BEGIN DATASET SECTION
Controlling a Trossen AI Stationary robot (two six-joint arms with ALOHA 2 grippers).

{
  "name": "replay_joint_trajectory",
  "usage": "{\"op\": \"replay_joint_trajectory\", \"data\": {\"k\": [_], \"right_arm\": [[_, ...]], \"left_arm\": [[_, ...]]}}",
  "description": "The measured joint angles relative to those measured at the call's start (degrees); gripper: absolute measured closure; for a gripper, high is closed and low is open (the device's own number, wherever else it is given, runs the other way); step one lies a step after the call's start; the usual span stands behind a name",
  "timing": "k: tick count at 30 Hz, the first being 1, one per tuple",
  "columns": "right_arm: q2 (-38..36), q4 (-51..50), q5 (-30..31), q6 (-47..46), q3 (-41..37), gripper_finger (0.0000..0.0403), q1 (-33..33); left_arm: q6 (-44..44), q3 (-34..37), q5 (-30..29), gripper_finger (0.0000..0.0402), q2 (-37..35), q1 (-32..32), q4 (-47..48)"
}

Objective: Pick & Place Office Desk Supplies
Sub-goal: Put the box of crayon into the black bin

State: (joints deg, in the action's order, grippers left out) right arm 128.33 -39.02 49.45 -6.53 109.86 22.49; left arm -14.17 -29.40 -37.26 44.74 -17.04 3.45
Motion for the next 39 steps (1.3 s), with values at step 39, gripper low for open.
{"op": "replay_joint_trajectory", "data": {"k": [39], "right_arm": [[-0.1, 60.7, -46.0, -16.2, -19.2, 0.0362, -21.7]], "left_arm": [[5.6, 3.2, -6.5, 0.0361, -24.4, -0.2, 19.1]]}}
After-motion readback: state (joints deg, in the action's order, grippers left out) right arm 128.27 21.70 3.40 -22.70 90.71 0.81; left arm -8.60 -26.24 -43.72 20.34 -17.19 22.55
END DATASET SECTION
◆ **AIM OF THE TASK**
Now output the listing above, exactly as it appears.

◆ **WRITTEN RESPONSE**
Controlling a Trossen AI Stationary robot (two six-joint arms with ALOHA 2 grippers).

{
  "name": "replay_joint_trajectory",
  "usage": "{\"op\": \"replay_joint_trajectory\", \"data\": {\"k\": [_], \"right_arm\": [[_, ...]], \"left_arm\": [[_, ...]]}}",
  "description": "The measured joint angles relative to those measured at the call's start (degrees); gripper: absolute measured closure; for a gripper, high is closed and low is open (the device's own number, wherever else it is given, runs the other way); step one lies a step after the call's start; the usual span stands behind a name",
  "timing": "k: tick count at 30 Hz, the first being 1, one per tuple",
  "columns": "right_arm: q2 (-38..36), q4 (-51..50), q5 (-30..31), q6 (-47..46), q3 (-41..37), gripper_finger (0.0000..0.0403), q1 (-33..33); left_arm: q6 (-44..44), q3 (-34..37), q5 (-30..29), gripper_finger (0.0000..0.0402), q2 (-37..35), q1 (-32..32), q4 (-47..48)"
}

Objective: Pick & Place Office Desk Supplies
Sub-goal: Put the box of crayon into the black bin

State: (joints deg, in the action's order, grippers left out) right arm 128.33 -39.02 49.45 -6.53 109.86 22.49; left arm -14.17 -29.40 -37.26 44.74 -17.04 3.45
Motion for the next 39 steps (1.3 s), with values at step 39, gripper low for open.
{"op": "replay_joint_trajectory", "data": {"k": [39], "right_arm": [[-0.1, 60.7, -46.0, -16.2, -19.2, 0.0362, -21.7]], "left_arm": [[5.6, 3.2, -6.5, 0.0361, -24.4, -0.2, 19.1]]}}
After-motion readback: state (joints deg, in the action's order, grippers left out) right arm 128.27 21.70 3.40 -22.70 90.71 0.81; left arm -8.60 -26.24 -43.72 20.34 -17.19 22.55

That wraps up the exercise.